Her name is Rebecca and she is a Stapler’s addict. This week’s Money Master is Rebecca of Stapler Confessions. Rebecca loves Staples (like we love wine) and things she can get for free or cheap from Staples. Free wine is usually only good if you steal it from a friend’s wine cellar. Rebecca goes so far as to include a Staple’s Page that lists weekly Staples deals.
Rebecca’s personal finance journey started out similar to many. She found herself under a mountain of debt. Unfortunately, this is what it takes for many of us to get our finances in order. Rebecca’s goal is to let her situation help yours.
We’ll post the third of a five part series on millennials and retirement on Monday. With that in mind, a recent post of Rebecca’s, “A Retirement Plan When Your Employer Doesn’t Have One”, is perfect for that topic in this economy. She provides an in depth analysis to prepare for retirement when you’re flying solo.
1. What’s your story?
I was raised with the notion that educational debt was “good debt.” Although I made it through college debt-free by getting scholarships and working as a Resident Adviser, I took out the maximum amount of loans I could when I financed my law school education. In addition to learning how to be a lawyer, law school also brought me the good fortune to introduce me to my husband — who also financed his education with student loans. We graduated with over $200,000 in debt.

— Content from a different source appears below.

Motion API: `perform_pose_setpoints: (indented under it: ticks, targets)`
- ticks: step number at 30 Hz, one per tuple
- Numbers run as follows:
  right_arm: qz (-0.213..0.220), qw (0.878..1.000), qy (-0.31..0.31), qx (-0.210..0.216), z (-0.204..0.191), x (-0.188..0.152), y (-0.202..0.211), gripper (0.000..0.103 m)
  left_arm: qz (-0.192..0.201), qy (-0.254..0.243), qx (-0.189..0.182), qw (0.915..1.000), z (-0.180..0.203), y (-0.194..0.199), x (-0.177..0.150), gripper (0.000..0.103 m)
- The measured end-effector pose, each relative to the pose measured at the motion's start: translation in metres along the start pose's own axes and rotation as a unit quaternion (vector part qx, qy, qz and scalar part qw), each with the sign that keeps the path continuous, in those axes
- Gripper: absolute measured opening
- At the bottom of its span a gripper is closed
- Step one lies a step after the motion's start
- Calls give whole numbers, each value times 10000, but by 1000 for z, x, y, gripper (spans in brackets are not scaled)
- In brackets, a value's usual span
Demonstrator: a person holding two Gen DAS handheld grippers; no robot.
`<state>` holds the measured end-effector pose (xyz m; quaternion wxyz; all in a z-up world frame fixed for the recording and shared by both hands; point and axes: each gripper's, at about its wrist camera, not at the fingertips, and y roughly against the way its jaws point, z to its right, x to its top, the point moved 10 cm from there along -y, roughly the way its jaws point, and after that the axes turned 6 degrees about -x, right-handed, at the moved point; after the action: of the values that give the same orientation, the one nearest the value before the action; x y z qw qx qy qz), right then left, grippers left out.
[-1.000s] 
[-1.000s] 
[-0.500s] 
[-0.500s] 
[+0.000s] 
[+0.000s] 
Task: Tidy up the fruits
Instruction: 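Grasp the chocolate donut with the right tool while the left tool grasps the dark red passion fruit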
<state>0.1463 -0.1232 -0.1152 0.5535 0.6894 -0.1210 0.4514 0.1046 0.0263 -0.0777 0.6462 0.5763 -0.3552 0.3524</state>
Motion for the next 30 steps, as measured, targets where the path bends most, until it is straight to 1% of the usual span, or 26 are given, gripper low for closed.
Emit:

After a few years, and seeing how $1,300 per month in student loan payments was affecting our career and family choices, we decided to buckle down and live more frugally so we could aggressively pay down those loans. There was nothing “good” about them. Over the past 14 months, we paid off a $12,000 loan and sliced another $12,000 loan in half. We hope to eliminate that second loan by the end of the year. How did we do it? We lived frugally and increased our income.
2. What’s your point of view, as a personal finance blogger?
Three themes have emerged in my personal finance blog over the past year.
1) Frugal living is not a sacrifice. We found that eliminating mindless spending made us more mindful of how we spend an even more valuable resource: Our time. For example, instead of celebrating holidays and birthdays with expensive gifts or restaurants, we celebrate each other with thoughtful gifts (photos and handmade items) and thoughtful activities (a picnic in the park, tickets to a family activity).
2) Planning ahead is the key to living frugally. I am a stockpiler and extreme couponer. After four years, it takes me about 20 minutes a week to save 30-40% on my groceries, or to stock up on toiletries for pennies on the dollar. I also plan gift-giving and kids’ clothing purchases far in advance, which allows me to get my kids’ clothes for under $5 for most items and thoughtful gifts for $5 – $10.
3) Eliminating debt and other spending increases opportunities by getting us closer to financial freedom. When we’re free from the yoke of monthly minimum payments, we will be able to choose our careers based on our interests and not the paycheck. By eliminating a lot of our expenses, we have been able to have another child — something we didn’t think we could afford before.
3. In one sentence, what’s one piece of sage advice from your personal finance background that you’d like to share with our readers?
Instead of considering it a sacrifice to cut luxuries out of your budget, consider the sacrifices you’re making in order to afford those luxuries.